Movement in the living room window caught Damon’s attention. A wrinkled face disappeared behind the elegant taupe curtain when he turned to look.
“Tudor, you say? We did see one Tudor, but it needed a lot of work,” he replied.
“My listing has newer appliances and a tankless hot water system,” the agent corrected.
“Well the one I’m thinking of smelled like an old lady’s apothecary chest and had the most garish flooring I have ever seen. The husband called it the “La Vida Loca House.”

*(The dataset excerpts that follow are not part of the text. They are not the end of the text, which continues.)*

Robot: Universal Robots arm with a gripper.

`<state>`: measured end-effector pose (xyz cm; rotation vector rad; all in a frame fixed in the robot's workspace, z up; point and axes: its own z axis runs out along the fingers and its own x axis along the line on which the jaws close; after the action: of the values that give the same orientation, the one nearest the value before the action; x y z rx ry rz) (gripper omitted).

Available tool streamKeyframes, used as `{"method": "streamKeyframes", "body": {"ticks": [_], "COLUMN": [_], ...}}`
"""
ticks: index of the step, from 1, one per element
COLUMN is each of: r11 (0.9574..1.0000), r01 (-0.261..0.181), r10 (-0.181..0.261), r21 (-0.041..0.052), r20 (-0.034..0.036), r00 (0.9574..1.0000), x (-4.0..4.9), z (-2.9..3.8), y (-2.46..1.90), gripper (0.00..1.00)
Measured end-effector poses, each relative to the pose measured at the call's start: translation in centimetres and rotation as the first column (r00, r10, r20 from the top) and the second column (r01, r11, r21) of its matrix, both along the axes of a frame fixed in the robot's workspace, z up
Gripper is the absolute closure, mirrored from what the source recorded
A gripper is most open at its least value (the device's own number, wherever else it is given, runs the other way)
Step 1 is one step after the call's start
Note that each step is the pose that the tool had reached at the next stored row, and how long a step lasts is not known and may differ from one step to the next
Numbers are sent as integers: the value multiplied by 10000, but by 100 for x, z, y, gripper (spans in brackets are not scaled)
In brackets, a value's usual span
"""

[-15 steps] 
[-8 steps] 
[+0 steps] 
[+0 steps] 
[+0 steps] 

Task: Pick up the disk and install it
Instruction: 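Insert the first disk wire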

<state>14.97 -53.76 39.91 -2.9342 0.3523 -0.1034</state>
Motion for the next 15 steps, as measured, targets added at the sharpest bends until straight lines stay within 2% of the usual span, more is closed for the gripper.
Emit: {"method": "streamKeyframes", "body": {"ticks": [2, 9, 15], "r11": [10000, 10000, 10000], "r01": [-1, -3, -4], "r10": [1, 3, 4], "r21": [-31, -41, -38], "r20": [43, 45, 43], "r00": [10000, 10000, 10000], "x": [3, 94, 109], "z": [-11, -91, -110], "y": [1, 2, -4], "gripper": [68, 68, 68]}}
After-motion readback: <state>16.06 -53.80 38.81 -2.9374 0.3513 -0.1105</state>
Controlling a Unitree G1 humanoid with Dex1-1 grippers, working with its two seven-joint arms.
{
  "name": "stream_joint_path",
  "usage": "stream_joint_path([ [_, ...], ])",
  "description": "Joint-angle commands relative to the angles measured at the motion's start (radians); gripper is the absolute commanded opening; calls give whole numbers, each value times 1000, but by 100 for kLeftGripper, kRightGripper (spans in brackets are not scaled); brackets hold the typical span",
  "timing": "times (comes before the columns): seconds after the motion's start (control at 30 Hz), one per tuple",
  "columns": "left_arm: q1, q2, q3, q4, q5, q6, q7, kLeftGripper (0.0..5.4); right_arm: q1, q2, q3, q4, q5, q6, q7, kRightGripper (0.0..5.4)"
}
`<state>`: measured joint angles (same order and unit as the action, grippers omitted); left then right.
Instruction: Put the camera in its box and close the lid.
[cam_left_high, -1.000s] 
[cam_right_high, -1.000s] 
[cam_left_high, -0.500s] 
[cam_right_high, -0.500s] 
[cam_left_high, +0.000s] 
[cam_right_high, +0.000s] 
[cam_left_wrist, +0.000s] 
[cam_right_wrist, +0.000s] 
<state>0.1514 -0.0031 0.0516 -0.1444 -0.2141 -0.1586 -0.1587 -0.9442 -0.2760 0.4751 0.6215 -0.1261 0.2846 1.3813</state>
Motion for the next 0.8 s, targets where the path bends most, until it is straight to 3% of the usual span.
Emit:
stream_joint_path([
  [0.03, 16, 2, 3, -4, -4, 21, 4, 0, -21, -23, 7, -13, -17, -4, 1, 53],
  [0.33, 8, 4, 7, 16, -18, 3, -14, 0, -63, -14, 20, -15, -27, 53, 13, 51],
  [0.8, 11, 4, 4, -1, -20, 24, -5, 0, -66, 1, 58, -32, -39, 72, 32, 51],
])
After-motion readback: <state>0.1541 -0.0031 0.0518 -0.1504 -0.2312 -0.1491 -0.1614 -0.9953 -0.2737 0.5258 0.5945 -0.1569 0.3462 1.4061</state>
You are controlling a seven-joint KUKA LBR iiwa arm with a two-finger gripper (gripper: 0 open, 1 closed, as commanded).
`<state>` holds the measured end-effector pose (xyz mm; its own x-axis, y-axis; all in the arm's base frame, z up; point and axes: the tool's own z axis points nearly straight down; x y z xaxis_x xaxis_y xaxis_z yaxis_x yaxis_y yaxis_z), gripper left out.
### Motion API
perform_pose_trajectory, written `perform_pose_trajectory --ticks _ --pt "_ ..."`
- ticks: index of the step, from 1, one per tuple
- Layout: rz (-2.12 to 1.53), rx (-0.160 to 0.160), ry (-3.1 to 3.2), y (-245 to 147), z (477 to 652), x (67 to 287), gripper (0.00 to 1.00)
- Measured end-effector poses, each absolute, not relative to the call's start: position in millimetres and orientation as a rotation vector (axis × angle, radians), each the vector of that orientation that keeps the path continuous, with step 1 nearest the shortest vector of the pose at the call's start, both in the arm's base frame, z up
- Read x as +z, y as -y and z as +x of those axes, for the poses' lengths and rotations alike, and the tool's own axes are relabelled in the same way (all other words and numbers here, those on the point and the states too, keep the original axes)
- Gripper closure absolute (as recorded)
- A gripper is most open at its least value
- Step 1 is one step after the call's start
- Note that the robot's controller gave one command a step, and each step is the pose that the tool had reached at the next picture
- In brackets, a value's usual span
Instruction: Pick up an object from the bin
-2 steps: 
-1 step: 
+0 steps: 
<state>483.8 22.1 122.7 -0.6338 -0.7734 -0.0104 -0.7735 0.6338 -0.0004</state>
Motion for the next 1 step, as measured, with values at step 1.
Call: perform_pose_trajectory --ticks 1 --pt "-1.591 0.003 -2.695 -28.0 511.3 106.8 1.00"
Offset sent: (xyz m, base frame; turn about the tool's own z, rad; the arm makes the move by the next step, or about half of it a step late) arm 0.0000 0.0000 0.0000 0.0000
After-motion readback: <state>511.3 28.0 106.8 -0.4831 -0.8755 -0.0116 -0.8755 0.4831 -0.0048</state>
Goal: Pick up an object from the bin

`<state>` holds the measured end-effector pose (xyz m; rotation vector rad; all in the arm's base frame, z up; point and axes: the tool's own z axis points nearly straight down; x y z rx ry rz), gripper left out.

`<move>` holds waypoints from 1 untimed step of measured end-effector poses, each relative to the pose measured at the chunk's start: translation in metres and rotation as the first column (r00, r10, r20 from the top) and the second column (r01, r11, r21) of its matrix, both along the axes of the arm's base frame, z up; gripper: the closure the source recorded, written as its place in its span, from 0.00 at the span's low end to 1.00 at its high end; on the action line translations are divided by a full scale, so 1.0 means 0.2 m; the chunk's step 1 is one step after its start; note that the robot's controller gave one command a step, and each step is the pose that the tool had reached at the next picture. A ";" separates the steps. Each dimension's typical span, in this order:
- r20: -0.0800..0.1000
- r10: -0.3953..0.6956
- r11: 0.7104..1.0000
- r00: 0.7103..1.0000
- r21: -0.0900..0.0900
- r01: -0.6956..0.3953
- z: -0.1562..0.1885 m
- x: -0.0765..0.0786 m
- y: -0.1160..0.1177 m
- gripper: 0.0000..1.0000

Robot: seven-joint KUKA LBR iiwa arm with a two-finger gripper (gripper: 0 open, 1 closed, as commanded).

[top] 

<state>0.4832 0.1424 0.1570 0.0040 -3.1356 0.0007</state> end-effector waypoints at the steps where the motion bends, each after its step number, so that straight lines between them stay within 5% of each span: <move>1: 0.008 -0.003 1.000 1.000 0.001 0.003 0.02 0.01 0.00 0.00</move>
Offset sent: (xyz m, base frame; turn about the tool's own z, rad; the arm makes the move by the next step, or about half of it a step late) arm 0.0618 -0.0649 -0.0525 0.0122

“I’ll have you know that is the finest terracotta tile money can buy, imported directly from an artisan in Pienza. Each piece is handmade, baked in the sun for seventy two hours and fired in a 16th century kiln,” she huffed.
“No kidding? It looked like something my kid made in art class,” Damon responded. “And not for nothing, but Michelangelo he is not.”
“Well, what did they think about the kitchen? Is that not a gourmet’s delight,” she asked.
“If you are into cherry wood and granite, I suppose,” Damon admitted. “My people are alderwood and corian people. The kitchen would be the first thing they’d have to gut.”
“You won’t find another piece of property like this,” she pressed. “Where else can you get an acre and a half backing to state trust land in Scottsdale?”
“Maintenance would be a killer,” Damon countered. “My people are relocating from a studio apartment in San Francisco. He doesn’t even own a lawnmower.”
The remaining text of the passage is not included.